An Outsourcing State
I
once heard an interesting analogy on the comparison between Communist North
Korea and Capitalist America. He would say that North Korea is a Darwinist
competition society while America is a socialist one. His rationale was that
North Koreans compete to climb mountains for tree barks and grass roots to eat
and Americans wait in line for federal-issued free lunch boxes. This
half-humorous half-sour joke gives something beyond poking fun at the
ideological confusion in two countries; it seems to hint a Hegelian notion that
in order for an idea to sustain, it must have its complementing (and at times
binary) substance within. This can be signified by the white dot in yin and
black dot in yang in the Taoist Taiji
symbol.
Reading
More’s Utopia gave me a similar impression of the anecdote above. In a place
where ‘everyone’ is meant to be happy without any need for private property,
people prepare gold to hire mercenaries that would fight for them, and although
they think war should be avoided, they engage in it when they have to. In order
to maintain a ‘clean’ ‘state,’ the utopia outsources uncleanliness that is
essential to the sustenance of the state. Formal-logically speaking, utopia can
never be a universal form of society, for it has to have a complementing part
of the dystopian society for its sustenance.
And
I see a modern-adaptation of this kind of community in one country: America. It
is very indicative that More places in Amerigo Vespucci as the founder of such
a place. Not to mention the outsourced manufacture of Nike shoes in African
sweatshops, Blackwater private military company is a modern version of
mercenaries. Completely multi-national and external to any sovereignty, there
is practically nothing that could stop this company nominally other than UN
Security Council in which its hirer holds the veto power. When Blackwater USA
agents massacred a native town, US government was free from its prone
criticisms. When more human rights and less collateral damage is expected from
the sovereign government, it can simply outsource it. Same goes to tortures; we
have an International Herald Tribune op/ed that asks for a stricter human
rights measure for US government while demanding more torture for terrorists
outside the borders. There has to be filth to keep the cleanliness, so we can
just kick it out and leave it to barbaric states who are willing to this for,
literally, ‘gold.’
More
was somewhat very insightful in how the future would come, but not how it
should have come.

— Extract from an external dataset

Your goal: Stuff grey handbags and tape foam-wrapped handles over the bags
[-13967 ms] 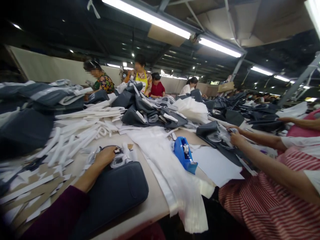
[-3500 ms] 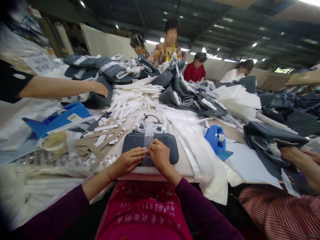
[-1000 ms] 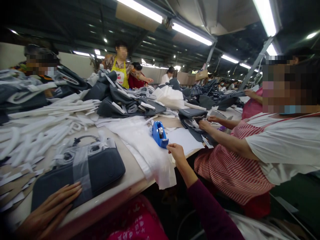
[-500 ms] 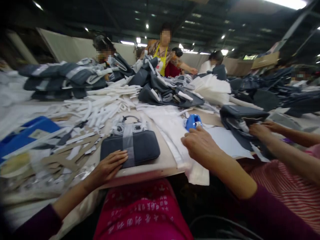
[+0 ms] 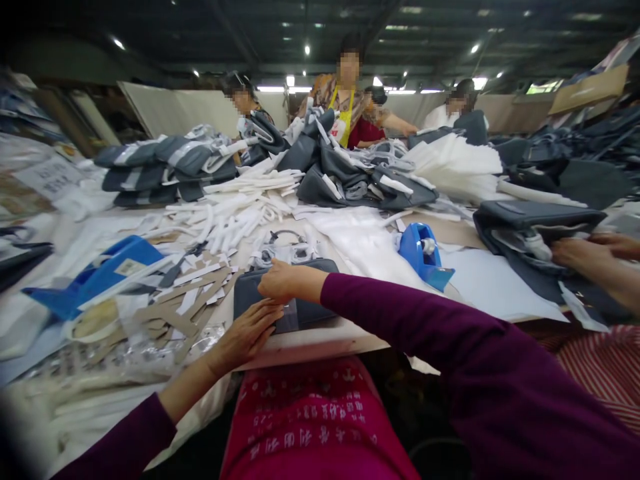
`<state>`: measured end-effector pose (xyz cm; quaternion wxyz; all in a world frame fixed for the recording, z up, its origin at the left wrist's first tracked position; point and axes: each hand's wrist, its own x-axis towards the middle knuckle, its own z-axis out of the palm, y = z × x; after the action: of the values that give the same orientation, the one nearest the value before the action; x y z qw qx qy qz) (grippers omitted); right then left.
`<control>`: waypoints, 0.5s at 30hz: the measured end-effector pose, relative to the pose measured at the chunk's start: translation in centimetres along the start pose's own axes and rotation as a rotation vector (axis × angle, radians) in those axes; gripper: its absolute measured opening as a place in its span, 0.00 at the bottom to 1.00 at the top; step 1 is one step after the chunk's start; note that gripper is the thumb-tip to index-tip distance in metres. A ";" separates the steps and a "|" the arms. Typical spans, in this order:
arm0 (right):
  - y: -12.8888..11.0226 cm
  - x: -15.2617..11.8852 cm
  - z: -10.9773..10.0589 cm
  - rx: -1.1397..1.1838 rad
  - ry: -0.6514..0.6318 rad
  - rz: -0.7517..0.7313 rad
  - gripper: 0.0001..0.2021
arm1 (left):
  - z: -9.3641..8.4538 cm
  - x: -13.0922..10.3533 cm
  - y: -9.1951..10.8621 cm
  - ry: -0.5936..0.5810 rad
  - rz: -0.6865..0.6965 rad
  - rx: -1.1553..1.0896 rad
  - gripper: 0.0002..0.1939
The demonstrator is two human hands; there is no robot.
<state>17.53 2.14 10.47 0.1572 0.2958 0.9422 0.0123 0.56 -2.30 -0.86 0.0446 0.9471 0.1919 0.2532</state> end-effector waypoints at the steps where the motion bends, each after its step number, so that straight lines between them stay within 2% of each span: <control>1: 0.2 0.2 0.1 0.008 0.000 0.002 0.09 | 0.0 0.0 0.0 -0.007 -0.011 -0.003 0.20; 7: 0.8 1.0 1.1 0.053 0.035 0.022 0.07 | -0.2 0.3 0.2 -0.024 -0.024 0.024 0.25; 15: 0.8 0.8 0.8 -0.028 0.020 -0.044 0.06 | -0.3 0.6 0.1 -0.070 0.022 0.063 0.26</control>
<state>17.56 3.21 9.54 0.1521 0.2727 0.9497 0.0253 0.94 -2.18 -0.31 0.0188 0.9583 0.1879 0.2143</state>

Outsourcing had surely induced better lives, or has it?
Mega-corporations like Samsung outsource high-risk works by setting up a paper
company and making manual laborers toil. When human rights issue or industrial
accidents should take place, it is something that the employers of the paper
company should be responsible of. More’s utopia is menacing because it not only
functions as a state but as a corporate, or any group that needs some filth but
is unwilling to be responsible for it. Thinkers and social philosophers other
than More were busy how to solve the problem; More found a way to sweep it
away. As a result, we now have a contradictory state where it discriminates
between humans in and humans out of the community, which hardly bear any
difference. A reason why EU is building up electric trenches against North
African immigrants, and US builds immigrant blockade against Hispanics. But
unless this outsourcing and filth-ing the outward societies doesn’t cease, such
desperate immigration will not stop. And one day these utopias would have to
pay the price for all the dust they swept underneath the carpet.
And
here comes a million-dollar question: how could More even think of corrupting
foreign political leaders with gold, when he thought it was such a corrupting,
evil substance for the utopians to use as building material for toilets and handcuff
chains? Or has nationality or race already become a major dividing line between
entities of the Homo Sapiens Sapiens
species by More’s era?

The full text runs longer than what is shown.